## Recorded information
BEGIN

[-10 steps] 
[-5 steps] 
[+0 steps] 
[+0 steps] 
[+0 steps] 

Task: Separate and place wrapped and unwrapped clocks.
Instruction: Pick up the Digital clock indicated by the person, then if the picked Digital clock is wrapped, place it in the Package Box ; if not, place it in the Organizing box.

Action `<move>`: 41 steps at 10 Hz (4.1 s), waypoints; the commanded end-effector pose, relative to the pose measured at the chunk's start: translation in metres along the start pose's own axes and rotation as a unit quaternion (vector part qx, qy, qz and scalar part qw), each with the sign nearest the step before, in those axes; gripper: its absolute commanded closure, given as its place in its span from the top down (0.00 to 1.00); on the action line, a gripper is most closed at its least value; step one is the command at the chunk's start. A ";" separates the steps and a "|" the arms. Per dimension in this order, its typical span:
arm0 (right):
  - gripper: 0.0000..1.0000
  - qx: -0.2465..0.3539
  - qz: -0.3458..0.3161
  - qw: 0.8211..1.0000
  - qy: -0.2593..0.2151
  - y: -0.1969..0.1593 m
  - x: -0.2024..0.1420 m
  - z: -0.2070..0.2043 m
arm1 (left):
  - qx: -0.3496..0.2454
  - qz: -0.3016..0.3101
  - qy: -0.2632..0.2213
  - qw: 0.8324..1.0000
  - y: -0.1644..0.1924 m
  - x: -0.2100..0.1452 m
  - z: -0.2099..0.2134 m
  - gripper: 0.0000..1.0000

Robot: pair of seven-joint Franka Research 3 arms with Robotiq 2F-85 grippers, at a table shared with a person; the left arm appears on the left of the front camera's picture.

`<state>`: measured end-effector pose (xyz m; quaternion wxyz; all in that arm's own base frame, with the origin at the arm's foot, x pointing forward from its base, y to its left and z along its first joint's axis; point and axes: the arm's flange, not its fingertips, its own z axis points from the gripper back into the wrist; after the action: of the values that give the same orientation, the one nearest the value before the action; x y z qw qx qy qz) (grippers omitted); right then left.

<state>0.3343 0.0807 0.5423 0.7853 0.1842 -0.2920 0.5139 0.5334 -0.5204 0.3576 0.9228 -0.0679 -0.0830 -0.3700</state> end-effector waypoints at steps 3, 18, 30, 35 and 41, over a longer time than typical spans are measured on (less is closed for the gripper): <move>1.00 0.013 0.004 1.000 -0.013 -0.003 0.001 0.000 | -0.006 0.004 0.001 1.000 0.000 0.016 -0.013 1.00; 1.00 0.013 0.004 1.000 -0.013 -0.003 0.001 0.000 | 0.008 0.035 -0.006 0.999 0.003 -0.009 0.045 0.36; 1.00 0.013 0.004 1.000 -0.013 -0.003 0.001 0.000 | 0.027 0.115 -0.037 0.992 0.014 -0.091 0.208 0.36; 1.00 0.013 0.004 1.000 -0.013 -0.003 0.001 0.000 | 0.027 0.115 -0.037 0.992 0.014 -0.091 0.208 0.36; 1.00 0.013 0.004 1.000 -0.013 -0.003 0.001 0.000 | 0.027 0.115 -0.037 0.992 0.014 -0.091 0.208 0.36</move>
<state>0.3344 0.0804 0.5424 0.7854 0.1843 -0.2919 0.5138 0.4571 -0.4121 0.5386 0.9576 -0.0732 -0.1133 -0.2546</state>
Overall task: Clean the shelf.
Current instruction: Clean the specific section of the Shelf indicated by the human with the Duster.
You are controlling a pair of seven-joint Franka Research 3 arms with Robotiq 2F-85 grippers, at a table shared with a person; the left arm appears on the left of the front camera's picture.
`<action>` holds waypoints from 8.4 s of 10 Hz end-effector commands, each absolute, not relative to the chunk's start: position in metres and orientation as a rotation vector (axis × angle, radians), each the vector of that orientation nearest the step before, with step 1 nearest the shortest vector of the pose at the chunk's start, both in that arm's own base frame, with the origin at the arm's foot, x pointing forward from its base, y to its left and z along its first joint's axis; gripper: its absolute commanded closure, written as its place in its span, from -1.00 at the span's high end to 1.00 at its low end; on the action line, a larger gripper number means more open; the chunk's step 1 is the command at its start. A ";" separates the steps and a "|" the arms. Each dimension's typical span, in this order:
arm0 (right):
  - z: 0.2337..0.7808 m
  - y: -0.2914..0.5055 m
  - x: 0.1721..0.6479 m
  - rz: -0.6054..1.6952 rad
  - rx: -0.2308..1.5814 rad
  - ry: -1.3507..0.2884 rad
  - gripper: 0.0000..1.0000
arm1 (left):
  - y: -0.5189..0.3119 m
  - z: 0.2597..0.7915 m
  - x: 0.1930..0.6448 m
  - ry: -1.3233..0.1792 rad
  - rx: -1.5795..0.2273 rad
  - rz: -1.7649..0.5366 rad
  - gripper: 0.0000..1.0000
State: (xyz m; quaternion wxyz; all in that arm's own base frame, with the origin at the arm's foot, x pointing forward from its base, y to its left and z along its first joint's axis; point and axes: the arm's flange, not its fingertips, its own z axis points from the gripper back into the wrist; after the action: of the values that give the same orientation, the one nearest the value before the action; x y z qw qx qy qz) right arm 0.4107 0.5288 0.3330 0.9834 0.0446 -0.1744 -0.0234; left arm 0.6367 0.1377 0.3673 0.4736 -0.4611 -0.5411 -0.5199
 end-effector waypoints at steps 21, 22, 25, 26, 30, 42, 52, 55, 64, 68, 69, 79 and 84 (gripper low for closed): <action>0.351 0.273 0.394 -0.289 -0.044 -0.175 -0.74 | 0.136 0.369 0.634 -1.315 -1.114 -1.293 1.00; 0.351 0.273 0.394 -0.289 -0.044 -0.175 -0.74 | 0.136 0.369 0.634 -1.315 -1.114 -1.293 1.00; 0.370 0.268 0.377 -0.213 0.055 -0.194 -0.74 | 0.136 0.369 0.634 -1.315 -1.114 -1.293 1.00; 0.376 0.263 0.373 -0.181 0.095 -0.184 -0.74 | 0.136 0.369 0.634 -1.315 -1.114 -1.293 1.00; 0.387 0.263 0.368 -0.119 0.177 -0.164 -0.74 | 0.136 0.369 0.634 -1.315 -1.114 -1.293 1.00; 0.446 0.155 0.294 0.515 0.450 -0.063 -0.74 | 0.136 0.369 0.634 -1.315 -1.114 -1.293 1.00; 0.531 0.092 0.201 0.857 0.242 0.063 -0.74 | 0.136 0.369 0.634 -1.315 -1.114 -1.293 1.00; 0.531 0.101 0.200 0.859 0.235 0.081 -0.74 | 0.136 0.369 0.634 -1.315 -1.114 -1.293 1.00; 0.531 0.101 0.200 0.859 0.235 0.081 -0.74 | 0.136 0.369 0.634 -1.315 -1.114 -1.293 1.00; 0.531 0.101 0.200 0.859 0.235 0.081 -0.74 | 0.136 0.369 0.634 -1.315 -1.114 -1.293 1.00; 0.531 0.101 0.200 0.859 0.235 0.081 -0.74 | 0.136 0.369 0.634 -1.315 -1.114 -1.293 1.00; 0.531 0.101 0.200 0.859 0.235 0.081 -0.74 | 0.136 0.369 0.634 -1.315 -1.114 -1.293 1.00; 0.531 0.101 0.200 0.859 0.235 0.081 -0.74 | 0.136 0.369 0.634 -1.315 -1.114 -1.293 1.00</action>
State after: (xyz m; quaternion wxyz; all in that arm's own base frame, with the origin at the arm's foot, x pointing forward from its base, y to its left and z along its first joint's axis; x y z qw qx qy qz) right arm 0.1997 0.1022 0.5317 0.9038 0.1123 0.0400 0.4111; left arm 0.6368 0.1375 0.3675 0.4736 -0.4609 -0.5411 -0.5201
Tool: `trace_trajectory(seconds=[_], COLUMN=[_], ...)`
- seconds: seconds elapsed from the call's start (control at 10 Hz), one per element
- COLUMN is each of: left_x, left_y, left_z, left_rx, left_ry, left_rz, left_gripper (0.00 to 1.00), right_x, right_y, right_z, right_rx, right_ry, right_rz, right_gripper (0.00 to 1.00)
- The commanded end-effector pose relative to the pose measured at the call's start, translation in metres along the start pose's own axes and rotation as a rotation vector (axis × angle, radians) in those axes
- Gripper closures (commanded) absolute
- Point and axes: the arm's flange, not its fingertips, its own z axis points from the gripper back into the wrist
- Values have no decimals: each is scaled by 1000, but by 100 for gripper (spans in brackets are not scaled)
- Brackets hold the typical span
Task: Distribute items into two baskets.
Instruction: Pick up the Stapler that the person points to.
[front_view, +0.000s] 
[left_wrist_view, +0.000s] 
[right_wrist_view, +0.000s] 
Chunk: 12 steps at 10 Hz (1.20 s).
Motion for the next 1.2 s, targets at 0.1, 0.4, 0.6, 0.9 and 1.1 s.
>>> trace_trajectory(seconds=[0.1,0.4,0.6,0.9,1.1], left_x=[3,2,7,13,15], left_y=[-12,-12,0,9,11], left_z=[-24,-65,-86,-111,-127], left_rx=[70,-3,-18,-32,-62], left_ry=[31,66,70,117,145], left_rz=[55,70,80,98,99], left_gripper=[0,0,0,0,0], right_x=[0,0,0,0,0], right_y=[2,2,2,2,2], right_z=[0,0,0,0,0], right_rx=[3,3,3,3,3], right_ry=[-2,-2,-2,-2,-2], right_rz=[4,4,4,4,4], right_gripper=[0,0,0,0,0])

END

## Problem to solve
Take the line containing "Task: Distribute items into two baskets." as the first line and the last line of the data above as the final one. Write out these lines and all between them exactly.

## Task response
Task: Distribute items into two baskets.
Instruction: Pick up the Stapler that the person points to.
[front_view, +0.000s] 
[left_wrist_view, +0.000s] 
[right_wrist_view, +0.000s] 
Chunk: 12 steps at 10 Hz (1.20 s).
Motion for the next 1.2 s, targets at 0.1, 0.4, 0.6, 0.9 and 1.1 s.
>>> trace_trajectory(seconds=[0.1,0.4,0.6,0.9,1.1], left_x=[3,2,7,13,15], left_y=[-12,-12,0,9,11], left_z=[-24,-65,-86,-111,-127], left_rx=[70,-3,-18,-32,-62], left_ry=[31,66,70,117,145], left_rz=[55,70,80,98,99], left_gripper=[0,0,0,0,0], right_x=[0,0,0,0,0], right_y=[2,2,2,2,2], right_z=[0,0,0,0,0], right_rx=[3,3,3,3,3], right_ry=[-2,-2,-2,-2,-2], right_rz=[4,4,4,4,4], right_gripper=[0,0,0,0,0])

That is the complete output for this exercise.